Il problema potrebbe apparire soltanto terminologico, ma non è
così. Parlare oggi di leggi dell’Unione potrebbe far
intendere che non ci sia bisogno domani di una riforma dei
Trattati che - invece - doti l’ordinamento europeo di vere e
proprie leggi. La scelta del Praesidium, pertanto, appare rischiosa,
poiché il compito della Convenzione è anzitutto quello di fare
chiarezza nella “attuale confusione del progetto europeo”, che -
come ha giustamente rilevato il Presidente Giscard d’Estaing -
caratterizza l’assetto istituzionale dell’Unione. Di leggi
europee, insomma, sarebbe opportuno parlare soltanto in riferimento
a fonti di provenienza parlamentare, e (è bene aggiungere) nel
contesto di uno sforzo riformatore che ridefinisca complessivamente
il sistema delle fonti, risolvendo anche la questione ormai
risalente della gerarchia tra di esse.
3.- Una seconda osservazione riguarda quanto la Nota del
Praesidium afferma in riferimento alla “occupazione” di certe
materie da parte della normazione europea. Si dice, infatti, che: a)
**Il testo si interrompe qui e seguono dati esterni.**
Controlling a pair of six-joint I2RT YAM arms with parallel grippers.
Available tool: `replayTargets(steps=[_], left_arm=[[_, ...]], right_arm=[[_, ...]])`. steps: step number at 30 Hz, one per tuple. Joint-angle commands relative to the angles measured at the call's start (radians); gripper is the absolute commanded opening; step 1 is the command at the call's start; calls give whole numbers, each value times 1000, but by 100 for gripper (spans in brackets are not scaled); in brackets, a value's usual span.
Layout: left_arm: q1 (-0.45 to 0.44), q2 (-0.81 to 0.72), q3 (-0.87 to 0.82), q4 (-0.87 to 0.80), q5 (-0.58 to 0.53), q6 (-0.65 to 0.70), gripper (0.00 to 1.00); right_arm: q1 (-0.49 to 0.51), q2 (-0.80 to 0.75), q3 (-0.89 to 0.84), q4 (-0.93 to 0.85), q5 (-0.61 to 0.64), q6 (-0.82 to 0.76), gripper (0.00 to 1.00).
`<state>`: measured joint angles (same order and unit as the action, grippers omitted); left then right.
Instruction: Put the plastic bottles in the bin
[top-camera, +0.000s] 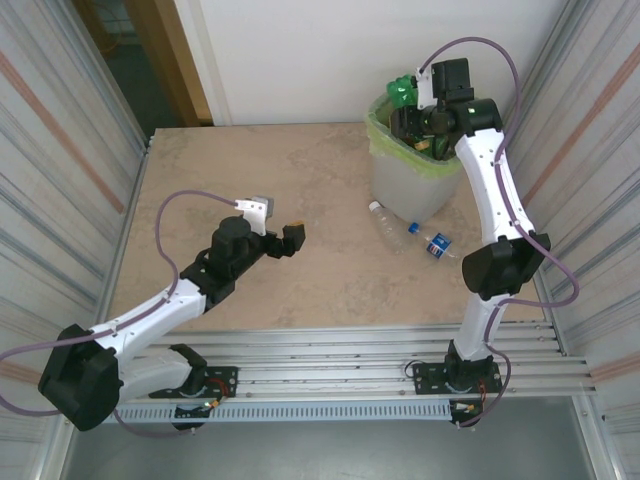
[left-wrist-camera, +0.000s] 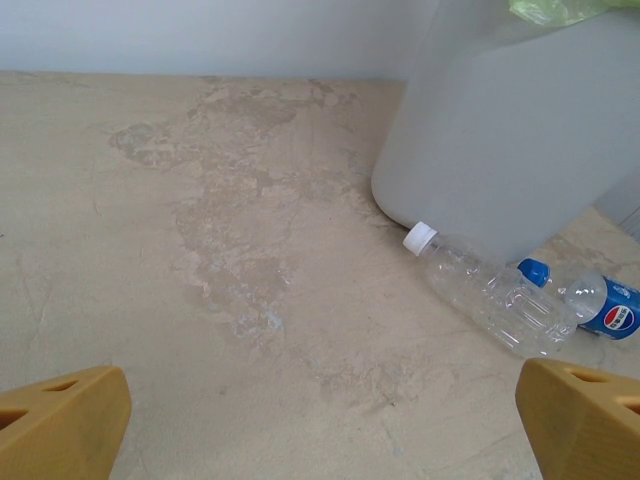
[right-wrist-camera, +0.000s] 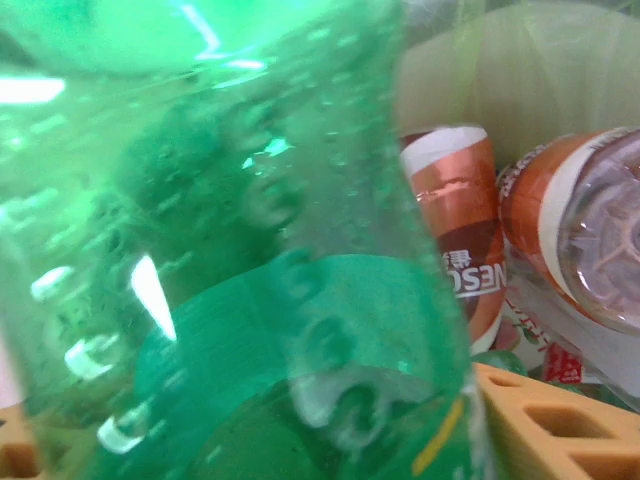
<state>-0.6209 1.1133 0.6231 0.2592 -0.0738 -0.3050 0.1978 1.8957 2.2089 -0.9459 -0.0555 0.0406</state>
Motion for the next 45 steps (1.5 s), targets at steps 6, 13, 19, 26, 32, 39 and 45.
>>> replayTargets(steps=[6,13,19,26,32,39,45], left_arm=[[7,-16,-8,12,-15,-17,99],[7,-13,-7,12,-15,-19,99],[7,-14,-8,9,-16,-17,99],[7,-17,-8,11,-18,-16,99],[7,-20,-10,11,-28,-15,99],[9,-32,-21,17,-50,-11,99],[13,-59,-41,2,-62,-16,99]], right_arm=[[12,-13,36,-38,32,-44,76],[23,-16,36,-39,39,-45,77],[30,-37,36,-35,36,-32,75],[34,-102,35,-52,65,12,77],[68,-223,-60,-44,121,30,79],[192,-456,-391,43,262,74,80],[334,-625,-644,72,405,155,81]])
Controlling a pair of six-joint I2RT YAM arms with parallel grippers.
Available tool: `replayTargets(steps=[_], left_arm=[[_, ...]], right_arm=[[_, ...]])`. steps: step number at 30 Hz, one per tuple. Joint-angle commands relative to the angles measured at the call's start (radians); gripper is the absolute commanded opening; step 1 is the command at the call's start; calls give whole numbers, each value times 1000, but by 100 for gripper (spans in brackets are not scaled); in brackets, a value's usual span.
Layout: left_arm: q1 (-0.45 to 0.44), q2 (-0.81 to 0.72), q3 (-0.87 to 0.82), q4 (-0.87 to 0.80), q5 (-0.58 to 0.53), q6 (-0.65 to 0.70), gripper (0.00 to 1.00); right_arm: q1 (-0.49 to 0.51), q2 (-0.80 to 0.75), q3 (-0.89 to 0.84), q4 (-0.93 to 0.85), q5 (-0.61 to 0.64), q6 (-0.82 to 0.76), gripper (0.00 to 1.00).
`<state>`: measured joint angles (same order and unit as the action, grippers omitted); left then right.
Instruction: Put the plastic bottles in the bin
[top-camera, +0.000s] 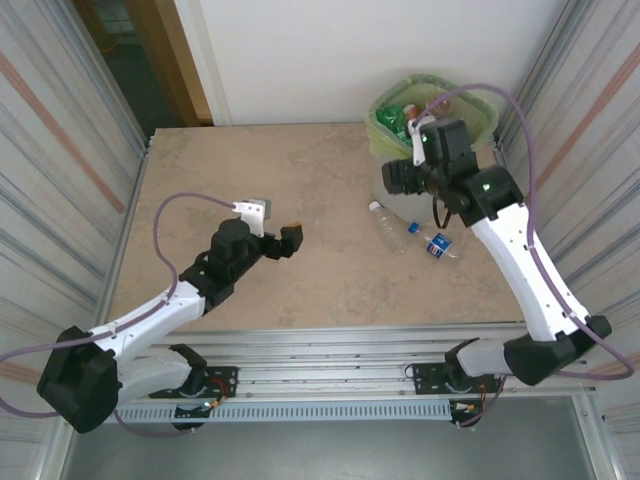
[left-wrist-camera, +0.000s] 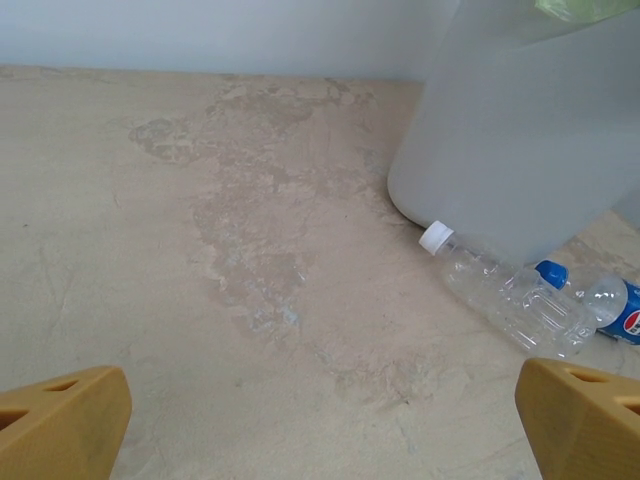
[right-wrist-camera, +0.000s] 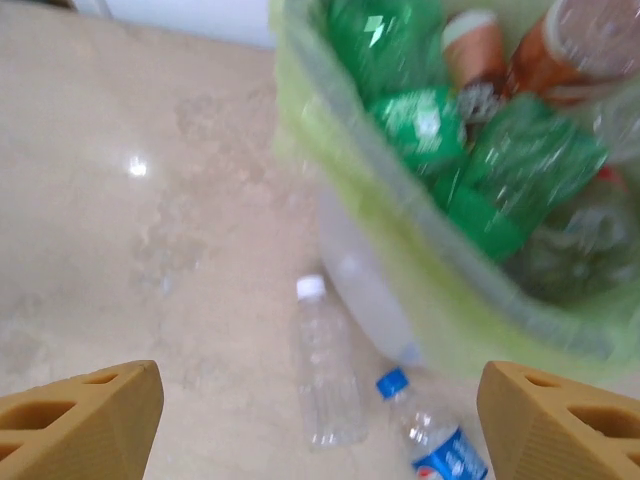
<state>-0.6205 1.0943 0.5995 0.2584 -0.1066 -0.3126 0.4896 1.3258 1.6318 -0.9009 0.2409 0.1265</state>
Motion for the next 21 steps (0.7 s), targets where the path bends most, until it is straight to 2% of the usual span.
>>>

alle materie di competenza esclusiva dell’Unione secondo quanto
stabilito dai Trattati, si debbono aggiungere quelle che diventano
tali “per il fatto che la Comunità legifera ampiamente su dette
materie”; b) le materie di competenza condivisa o concorrente sono
quelle nelle quali gli Stati possono legiferare sino a che non lo
abbia fatto l’Unione (la Comunità).
L’osservazione da fare, qui, è semplice: poiché il Praesidium
inserisce tra le materie di competenza concorrente anche quelle che
diventerebbero tali per il “fatto” dell’esercizio di
competenze normative da parte dell’Unione, c’è da chiedersi in
che misura tali materie si differenzino da quelle concorrenti (visto
che anche qui è il “fatto” dell’esercizio dei poteri
normativi, a determinare quale sia la fonte - statale o comunitaria
- applicabile). In realtà, appare discutibile ancorare l’attribuzione
dell’esclusività ad un “fatto” e non al “diritto” (e
cioè ai Trattati).
4.- Conclusivamente, si può dire che sarebbe auspicabile,
nei documenti preparatori e informativi indirizzati alla
Convenzione, una maggiore precisione sia analitica che
terminologica, poiché una documentazione poco rigorosa potrebbe
essere la causa di proposte di riforma non adeguate alle esigenze
attuali del processo di integrazione europeo.